Como vem sendo reconhecido: as causas de inelegibilidade são matéria de ordem pública que podem ser reconhecidas de ofício; se existe prova de causa impeditiva da elegibilidade o juiz ou tribunal podem e devem conhecê-las e as proclamar de ofício, indeferindo o registro de candidatura; é desnecessário baixar o processo em diligência se a prova não diz respeito a fato novo, limitando-se a confirmar situação notoriamente conhecida pelo postulante à candidatura.

Formalismo excessivo e falta de compromisso com a justiça na aplicação da lei não são virtudes. Já inspiraram até a crítica ácida da melhor literatura. Peço licença para recordar um breve trecho do conto de Machado de Assis chamado A Sereníssima República. No conto Machado relata as dificuldades de uma república de aranhas em alcançar um sistema eleitoral justo. Na ficção a escolha dos aracnídeos se dá mediante sorteio. Passo à leitura:

Tratou-se de eleger um coletor de espórtulas, funcionário encarregado de cobrar as rendas públicas, sob a forma de espórtulas voluntárias. Eram candidatos, entre outros, um certo Caneca e um certo Nebraska. A bola extraída foi Nebraska. Estava errada, é certo, por lhe faltar a última letra: mas, cinco testemunhas juraram, nos termos da lei, que o eleito era o próprio e único Nebraska da república. Tudo parecia findo, quando o candidato Caneca requereu provar que a bola extraída não trazia o nome de Nebraska, mas o dele. O juiz de paz deferiu ao peticionário. Veio então um grande filólogo, — talvez o primeiro da república, além de bom metafísico, e não vulgar matemático, — o qual provou a cousa nestes termos:

— Em primeiro lugar, disse ele, deveis notar que não é fortuita a ausência da última letra do nome Nebraska. Por que motivo foi ele inscrito incompletamente? Não se pode dizer que por fadiga ou amor da brevidade, pois só falta a última letra, um simples a. Carência de espaço? Também não; vede: há ainda espaço par duas ou três sílabas. Logo, a falta é intencional, e a intenção não pode ser outra, senão chamar atenção do leitor para a letra k, última escrita, desamparada, solteira, sem sentido.

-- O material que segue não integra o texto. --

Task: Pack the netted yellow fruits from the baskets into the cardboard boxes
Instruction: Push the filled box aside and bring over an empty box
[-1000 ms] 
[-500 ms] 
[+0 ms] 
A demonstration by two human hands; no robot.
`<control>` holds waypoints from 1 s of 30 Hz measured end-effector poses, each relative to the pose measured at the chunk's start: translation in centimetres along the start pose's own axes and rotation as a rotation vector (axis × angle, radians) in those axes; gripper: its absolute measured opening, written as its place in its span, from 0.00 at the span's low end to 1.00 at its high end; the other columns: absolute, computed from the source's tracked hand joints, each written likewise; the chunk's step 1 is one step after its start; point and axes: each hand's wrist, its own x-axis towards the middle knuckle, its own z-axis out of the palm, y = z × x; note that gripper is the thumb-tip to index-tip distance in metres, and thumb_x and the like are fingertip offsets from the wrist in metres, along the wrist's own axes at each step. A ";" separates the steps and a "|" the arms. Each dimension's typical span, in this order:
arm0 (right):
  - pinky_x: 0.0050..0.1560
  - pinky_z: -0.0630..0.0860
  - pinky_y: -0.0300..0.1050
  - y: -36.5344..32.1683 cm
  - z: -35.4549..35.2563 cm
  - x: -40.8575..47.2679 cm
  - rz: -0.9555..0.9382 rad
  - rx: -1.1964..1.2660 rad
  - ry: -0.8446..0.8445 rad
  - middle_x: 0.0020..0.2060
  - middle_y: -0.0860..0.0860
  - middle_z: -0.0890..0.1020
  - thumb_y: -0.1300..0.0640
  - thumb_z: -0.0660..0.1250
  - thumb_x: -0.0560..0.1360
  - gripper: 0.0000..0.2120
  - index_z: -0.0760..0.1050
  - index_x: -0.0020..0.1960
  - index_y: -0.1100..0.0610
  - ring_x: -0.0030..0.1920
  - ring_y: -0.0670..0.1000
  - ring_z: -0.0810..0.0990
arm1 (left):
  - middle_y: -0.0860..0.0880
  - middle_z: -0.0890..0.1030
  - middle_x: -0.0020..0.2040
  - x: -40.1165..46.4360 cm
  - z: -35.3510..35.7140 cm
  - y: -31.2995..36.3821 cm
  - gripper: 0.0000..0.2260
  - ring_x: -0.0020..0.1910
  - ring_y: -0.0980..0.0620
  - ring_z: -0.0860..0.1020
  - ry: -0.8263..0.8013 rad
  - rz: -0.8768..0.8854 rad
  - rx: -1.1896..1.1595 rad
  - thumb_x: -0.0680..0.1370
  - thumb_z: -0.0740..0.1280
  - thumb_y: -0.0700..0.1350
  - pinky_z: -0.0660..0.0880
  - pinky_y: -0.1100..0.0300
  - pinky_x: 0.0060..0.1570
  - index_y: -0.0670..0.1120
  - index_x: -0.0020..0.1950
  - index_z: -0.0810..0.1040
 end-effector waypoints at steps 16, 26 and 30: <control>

Ora, por um efeito mental, que nenhuma lei destruiu, a letra reproduz-se no cérebro de dois modos, a forma gráfica e a forma sônica. K e ca. O defeito, pois, no nome escrito, chamando os olhos para a letra final, incrusta desde logo no cérebro esta primeira sílaba: Ca. Isto posto, o movimento natural do espírito é ler o nome todo; volta-se ao princípio, à inicial ne, do nome Nebrask. — cané. — resta a sílaba do meio, bras, cuja redução a esta outra sílaba ca, última do nome Caneca, é a cousa mais demonstrável do mudo. E, todavia, não a demonstrarei, visto faltar-vos o preparo necessário ao entendimento da significação espiritual ou filosófica da sílaba, suas origem e efeitos, fases, modificações, conseqüências lógicas e sintáxicas, dedutivas ou indutivas, simbólicas e outras. Mas, suposta a demonstração, aí fica a última prova, evidente, clara, da minha afirmação primeira pela anexação da sílaba ca às duas Cane, dando este nome Caneca.

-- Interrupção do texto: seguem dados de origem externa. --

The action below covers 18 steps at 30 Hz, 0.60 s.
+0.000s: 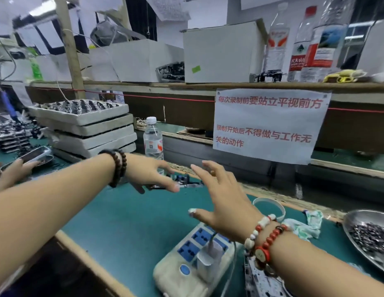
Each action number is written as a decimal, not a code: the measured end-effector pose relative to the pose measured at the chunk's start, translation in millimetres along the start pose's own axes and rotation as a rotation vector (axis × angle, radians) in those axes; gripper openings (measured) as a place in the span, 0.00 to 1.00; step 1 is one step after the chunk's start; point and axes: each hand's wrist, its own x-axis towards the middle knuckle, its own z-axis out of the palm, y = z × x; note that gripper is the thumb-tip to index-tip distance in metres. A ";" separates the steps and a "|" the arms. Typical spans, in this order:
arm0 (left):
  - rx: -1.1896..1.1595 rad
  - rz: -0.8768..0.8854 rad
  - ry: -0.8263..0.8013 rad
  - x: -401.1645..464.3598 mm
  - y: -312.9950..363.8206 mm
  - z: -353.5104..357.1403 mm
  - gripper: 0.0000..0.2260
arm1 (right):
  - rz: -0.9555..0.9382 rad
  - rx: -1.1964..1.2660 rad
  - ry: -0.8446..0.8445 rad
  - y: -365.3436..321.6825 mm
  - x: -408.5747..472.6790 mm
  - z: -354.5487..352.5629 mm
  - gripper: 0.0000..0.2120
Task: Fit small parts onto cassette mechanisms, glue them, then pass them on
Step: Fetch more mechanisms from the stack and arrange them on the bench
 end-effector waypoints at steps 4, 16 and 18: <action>-0.007 0.102 -0.156 -23.1 56.8 3.3 0.32 | 0.024 -0.071 0.115 -6.4 -18.1 -32.3 0.25; 0.117 0.312 -0.126 -71.9 183.6 28.9 0.40 | 0.443 0.226 0.271 30.2 -130.4 -99.0 0.13; 0.082 0.363 -0.074 -75.3 194.0 42.0 0.39 | 0.567 0.492 0.287 39.7 -150.6 -99.3 0.16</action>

Prossigo. A solução dos casos submetidos a julgamento deve estar ao alcance do entendimento do povo, em nome do qual se julga. Em lugar de sofisticados raciocínios formais o que se espera da Justiça é que sua decisão corresponda ao senso ético presente na sociedade.

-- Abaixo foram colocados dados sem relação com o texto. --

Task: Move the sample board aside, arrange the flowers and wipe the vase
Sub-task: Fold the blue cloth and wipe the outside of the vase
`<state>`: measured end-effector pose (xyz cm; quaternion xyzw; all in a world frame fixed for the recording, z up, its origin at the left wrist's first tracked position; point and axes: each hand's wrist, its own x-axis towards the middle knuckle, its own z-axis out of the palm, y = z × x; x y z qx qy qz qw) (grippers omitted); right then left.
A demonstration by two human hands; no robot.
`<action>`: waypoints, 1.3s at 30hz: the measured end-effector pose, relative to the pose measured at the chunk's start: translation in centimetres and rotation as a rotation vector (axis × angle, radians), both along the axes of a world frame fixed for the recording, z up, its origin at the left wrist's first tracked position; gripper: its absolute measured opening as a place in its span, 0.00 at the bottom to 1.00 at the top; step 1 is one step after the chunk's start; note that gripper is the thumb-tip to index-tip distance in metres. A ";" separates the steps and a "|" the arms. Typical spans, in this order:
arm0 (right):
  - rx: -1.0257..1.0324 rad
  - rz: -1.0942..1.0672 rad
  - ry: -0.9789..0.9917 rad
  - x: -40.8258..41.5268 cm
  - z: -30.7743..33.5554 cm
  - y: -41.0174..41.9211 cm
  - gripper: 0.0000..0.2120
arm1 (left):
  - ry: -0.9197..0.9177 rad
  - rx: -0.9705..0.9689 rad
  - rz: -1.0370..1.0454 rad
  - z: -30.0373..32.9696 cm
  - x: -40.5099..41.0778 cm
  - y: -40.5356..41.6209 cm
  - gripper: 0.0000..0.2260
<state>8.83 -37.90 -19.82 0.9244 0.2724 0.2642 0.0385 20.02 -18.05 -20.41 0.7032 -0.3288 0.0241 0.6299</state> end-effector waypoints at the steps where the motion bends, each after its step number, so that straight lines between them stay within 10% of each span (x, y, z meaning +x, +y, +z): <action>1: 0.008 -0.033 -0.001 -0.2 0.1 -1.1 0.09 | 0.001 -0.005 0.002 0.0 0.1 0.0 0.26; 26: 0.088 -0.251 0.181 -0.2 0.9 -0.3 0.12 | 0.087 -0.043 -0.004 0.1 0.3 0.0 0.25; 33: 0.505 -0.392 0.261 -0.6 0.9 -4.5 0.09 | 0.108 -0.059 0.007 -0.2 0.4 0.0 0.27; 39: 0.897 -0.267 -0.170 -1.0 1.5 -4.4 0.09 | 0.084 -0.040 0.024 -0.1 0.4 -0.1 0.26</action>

Nos anos recentes a impunidade, a insegurança e a erosão da credibilidade da representação política configuram um quadro de instabilidade daqueles que exigem firmeza e sinais claros das instituições incumbidas de defender a normalidade do regime democrático.

Ora, como sabemos a Lei Complementar n. 64, de 18 de maio de 1990, dispondo sobre casos de inelegibilidade, prazos de sua cessação, procedimento de registro de candidatura, entre outras disposições, visa concretizar a norma constitucional traçada no art.14 e, em particular, mas não exclusivamente, diante do previsto no § 9º.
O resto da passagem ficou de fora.